July 14, 1930: Ed sends Weston one of many letters expressing
his regret over having persuaded him to invest in the failed Metropolitan
Airport and aircraft engine stock.
September 13, 1930: Ed writes to Bert Weston: "Emma,
Hulbert, Jack and I just returned from a trip up the Redwood Highway to
Grant's Pass in Oregon and back down the Pacific Highway, which follows
the Sacramento and San Joaquin Valleys. We made the trip in two Aerocars.
They are trailers that hook on behind a car, with a special hitch. The
big one, which is called a Pullman and is twenty feet long, was hauled
by my old 1921 Packard Roadster. This car contains two lower berths, two
upper berths, long divan, lavatory, toilet, refrigerator, clothes press
and various drawers and compartments for clothing or what have you. The
other trailer, which we used as a commissary car, was hauled by a Ford
Pick-up car that I bought for the purpose. It was our dining room and kitchen.
We took the cook and his wife, who slept in the commissary car. It makes
a very easy way of camping out and the whole outfit worked out very nicely.
I think one of these cars would be a great thing for you and Margaret,
who are always tearing around the country."
April 20s, 1931: Bert and Margaret Weston visit -- use
trailer. Notebook entries for Xontron, Dr. Science, etc: lost unpublished
works.
March 27, 1932 (circa): The Westons visit Tarzana. They
have been wintering at Hotel Del Coronado, Coronado Beach. Weston is glad
to see that Ed is looking much better than the year before when he appeared
to be depressed. Weston's son Jeff gets along well with Hully and Jack.
May 25, 1932: Bert Weston writes that he and everyone
he knows are thrilled with the new MGM Tarzan picture. . . but. .
.."I think you took too little for the next three Tarzans. Also, where
did Metro get the Tar-ZAN pronounciation?
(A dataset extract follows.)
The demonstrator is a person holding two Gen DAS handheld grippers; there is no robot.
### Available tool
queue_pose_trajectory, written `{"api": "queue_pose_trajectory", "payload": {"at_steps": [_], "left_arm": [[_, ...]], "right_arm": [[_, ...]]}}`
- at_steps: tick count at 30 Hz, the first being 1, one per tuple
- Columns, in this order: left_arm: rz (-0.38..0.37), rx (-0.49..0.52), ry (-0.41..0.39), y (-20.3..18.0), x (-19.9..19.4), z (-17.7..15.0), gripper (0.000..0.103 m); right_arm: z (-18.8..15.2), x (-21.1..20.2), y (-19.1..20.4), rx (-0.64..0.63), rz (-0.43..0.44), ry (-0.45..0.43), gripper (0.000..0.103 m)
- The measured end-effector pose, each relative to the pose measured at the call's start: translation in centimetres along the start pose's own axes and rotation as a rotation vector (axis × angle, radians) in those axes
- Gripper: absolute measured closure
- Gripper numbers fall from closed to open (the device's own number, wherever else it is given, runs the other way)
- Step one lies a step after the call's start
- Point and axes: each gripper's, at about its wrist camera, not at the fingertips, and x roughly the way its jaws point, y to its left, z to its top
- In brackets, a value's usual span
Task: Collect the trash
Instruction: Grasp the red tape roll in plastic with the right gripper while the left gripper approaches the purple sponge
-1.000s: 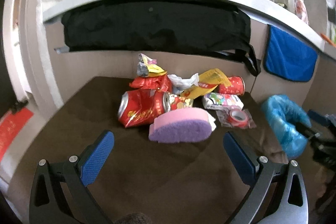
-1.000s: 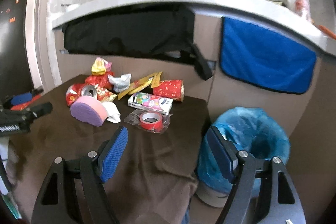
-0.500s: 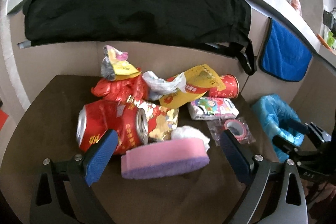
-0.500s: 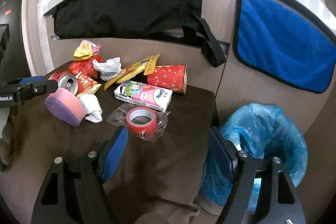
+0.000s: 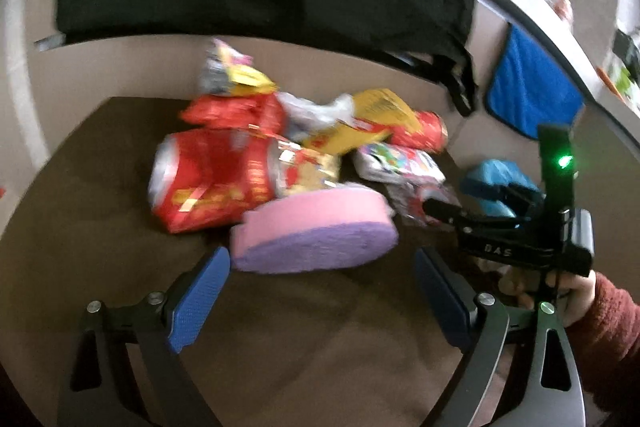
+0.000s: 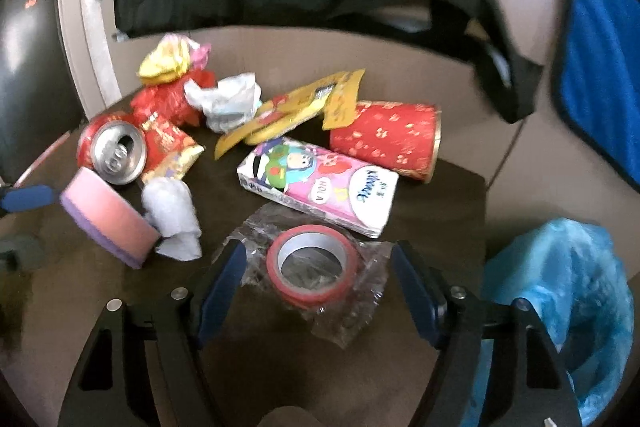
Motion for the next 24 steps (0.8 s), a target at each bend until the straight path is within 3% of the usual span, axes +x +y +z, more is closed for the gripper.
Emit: {"api": "queue_pose_trajectory", "payload": {"at_steps": [4,7,9,17,21,24], "left_arm": [[0.067,-0.078,-0.053,1.4,-1.1,0.2,0.01],[0.071,-0.17,-0.044,2.0,-0.9,0.4,0.01],[0.054,-0.228,-0.018,2.2,-0.4,0.3,0.011],[0.026,-0.462,0.02,0.7,1.4,0.4,0.012],[0.113,-0.562,-0.02,-0.2,2.4,2.0,0.012],[0.188,-0.522,-0.018,-0.9,3.5,2.7,0.013]], "right_arm": [[0.4,2.0,-0.5,0.031,-0.01,0.062,0.031],[0.4,2.3,-1.0,0.056,0.006,0.095,0.039],[0.3,1.6,-1.0,0.055,0.019,0.076,0.052],[-2.0,-2.9,-1.8,0.078,-0.005,-0.014,0.053],[-3.3,-3.8,-2.7,0.102,-0.019,-0.027,0.053],[-4.0,-4.1,-3.1,0.119,-0.006,-0.026,0.053]]}}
I have been around a whole lot
with Tarzan's papa, and know all you Tarzan folk fairly well, even to being
well acquainted with two Tarzans of the canine species, and I have never
noted any accent on the ZAN!"
May 25, 1932: Weston writes: "I do not know whether it
is the climate, or what, but you certainly have shaken off at least ten
years since '31. I hate to see you guys, who are my seniors, looking a
good ten years younger than I do, but, someway, all the rest of the family
seem to like it, and even go so far as to twit me about it.". . . "Hulbert
is a real golfer, if I ever saw one. He has got whatever a golfer has to
have. That little final wiggle, before he starts his swing, is just the
sort of thing that all rating golfers have, in some form or another. That
is just a warning that here goes a long one straight down the center!"
. . . "I cannot imagine being better situated than you are, with
your ranch-house in the San Franando, and that fine beach location.
March 14, 1934: Ed breaks the news of his separation
to the Westons: "I doubt very much that Emma and I will drive up to see
you. I suppose you have to know it some time, so I might as well tell you
that we are not living together. Emma is still at the beach, and my address
is Tarzana.
June 25, 1940: Ed writes Bert Weston that Florence is
discouraged with the cost-saving measures, as well as the condition of
the house and its rats and scorpions. Ed relays a chain letter which
contains a long list of famous names: Senator Heflin, Bernard Shaw, Henry
Ford, Col. Lindberg, Dorothy Dix, John Barrymore, etc.
March 20, 1941: Ed writes Bert Weston of having met long-standing
fan, pulp writer, and professional wrestler, Prince Ilaki Ibn Ali Hassan.
He says Florence left the islands because of the increasing Japanese threat.